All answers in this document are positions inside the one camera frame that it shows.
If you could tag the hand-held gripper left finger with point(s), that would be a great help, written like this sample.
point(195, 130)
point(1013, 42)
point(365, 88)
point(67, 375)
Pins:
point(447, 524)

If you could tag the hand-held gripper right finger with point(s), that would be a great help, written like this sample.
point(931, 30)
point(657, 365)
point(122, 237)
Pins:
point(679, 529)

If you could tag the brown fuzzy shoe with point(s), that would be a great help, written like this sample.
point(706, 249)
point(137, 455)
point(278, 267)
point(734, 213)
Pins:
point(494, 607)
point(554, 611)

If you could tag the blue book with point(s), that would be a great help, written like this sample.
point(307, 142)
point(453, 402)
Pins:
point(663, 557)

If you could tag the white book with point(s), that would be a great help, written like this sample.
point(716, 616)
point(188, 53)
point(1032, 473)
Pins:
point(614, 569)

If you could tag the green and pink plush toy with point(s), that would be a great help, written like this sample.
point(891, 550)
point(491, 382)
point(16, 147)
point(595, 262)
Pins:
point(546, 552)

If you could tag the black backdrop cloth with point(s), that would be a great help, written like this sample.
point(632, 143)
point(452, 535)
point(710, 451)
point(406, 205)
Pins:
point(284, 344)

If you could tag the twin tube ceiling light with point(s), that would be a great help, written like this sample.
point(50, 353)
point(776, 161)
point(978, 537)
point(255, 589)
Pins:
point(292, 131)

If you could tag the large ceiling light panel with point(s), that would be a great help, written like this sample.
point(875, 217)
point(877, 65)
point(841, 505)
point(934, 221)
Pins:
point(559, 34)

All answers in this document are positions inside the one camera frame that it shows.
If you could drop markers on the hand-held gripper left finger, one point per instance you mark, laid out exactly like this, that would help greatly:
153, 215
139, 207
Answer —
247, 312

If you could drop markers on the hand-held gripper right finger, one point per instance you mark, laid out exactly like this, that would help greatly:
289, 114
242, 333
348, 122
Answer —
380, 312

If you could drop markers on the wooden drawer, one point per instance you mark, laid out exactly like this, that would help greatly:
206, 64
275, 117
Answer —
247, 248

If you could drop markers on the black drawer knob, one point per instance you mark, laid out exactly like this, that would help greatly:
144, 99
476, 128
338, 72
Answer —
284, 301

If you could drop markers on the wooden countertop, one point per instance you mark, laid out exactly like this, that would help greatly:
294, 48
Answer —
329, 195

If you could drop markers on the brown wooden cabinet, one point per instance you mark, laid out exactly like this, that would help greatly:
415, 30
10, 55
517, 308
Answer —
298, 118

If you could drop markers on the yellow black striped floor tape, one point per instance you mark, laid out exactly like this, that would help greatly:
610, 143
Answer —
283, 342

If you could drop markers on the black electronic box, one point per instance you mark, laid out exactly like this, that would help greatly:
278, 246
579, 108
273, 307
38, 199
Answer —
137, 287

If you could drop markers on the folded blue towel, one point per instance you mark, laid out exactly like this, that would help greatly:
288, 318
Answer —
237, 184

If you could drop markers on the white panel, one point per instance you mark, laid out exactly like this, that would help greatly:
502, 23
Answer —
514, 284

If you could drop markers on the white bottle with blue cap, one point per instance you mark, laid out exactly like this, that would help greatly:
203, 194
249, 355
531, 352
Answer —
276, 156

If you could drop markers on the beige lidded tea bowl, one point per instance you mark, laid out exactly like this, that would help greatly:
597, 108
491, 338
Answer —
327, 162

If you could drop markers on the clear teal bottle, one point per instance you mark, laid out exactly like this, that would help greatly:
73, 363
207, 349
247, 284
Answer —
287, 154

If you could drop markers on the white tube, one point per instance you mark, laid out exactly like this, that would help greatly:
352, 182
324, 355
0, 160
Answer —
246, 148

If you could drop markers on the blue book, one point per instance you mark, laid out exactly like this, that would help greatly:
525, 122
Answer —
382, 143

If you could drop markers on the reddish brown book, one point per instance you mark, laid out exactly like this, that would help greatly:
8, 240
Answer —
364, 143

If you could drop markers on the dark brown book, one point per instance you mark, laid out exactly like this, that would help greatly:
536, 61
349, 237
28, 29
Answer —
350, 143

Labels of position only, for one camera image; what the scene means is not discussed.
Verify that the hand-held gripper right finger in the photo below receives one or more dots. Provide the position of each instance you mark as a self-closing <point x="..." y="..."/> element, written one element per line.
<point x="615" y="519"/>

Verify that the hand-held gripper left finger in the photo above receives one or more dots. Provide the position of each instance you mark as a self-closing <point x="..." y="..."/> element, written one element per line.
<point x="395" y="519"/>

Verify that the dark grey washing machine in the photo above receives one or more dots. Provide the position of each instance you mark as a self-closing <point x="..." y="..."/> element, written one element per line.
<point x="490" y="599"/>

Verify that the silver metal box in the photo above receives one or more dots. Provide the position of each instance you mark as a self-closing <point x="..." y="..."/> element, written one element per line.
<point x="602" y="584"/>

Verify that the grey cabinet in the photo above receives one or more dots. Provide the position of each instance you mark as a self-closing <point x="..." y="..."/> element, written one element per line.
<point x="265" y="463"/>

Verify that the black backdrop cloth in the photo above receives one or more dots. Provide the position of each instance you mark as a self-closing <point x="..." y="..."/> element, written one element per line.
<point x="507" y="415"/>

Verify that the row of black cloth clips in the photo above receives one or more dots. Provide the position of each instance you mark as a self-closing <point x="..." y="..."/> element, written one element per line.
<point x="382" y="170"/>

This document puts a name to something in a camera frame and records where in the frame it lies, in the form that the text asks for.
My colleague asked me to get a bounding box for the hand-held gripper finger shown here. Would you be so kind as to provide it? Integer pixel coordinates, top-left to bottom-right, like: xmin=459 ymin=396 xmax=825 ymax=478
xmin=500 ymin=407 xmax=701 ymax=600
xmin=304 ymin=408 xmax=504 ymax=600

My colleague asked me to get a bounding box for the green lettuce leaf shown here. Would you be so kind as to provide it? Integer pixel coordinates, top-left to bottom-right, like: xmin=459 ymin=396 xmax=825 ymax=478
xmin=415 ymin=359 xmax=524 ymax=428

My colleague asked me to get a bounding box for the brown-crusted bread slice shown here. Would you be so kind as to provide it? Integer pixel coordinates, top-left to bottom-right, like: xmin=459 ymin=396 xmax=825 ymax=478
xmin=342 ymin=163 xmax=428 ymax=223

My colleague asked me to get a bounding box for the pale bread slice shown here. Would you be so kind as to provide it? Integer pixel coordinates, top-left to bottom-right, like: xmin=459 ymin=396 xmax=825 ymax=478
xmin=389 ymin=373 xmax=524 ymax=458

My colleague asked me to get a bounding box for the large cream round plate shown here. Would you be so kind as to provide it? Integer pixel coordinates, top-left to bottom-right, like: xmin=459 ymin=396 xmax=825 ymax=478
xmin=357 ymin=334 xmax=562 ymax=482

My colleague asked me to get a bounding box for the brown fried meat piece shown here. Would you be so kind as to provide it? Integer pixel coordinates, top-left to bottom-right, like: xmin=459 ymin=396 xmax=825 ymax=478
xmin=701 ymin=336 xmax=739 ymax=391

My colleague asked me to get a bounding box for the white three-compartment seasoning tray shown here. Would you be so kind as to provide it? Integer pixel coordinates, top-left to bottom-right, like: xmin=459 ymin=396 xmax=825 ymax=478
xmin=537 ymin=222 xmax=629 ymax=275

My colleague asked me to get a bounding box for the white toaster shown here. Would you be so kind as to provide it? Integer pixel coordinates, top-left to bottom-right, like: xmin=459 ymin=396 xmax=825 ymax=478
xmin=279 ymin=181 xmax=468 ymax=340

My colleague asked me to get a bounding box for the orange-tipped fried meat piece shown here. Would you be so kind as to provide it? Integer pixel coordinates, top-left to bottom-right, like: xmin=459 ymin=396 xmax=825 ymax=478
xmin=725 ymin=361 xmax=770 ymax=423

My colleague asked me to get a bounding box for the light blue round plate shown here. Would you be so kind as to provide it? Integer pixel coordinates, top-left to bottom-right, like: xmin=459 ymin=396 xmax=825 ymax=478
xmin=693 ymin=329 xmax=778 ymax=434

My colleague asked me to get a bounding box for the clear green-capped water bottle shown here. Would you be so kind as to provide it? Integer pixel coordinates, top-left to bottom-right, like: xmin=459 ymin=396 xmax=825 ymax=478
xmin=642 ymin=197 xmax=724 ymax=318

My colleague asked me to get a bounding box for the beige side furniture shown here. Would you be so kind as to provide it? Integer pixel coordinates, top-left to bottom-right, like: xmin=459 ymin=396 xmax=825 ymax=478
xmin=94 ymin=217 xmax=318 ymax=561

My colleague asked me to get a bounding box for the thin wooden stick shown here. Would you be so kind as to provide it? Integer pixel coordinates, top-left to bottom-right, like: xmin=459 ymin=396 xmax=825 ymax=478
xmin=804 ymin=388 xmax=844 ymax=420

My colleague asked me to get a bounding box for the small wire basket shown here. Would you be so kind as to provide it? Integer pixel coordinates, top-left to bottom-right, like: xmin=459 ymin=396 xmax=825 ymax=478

Activity:
How many lines in the records include "ceiling"? Answer with the number alone.

Result of the exercise:
2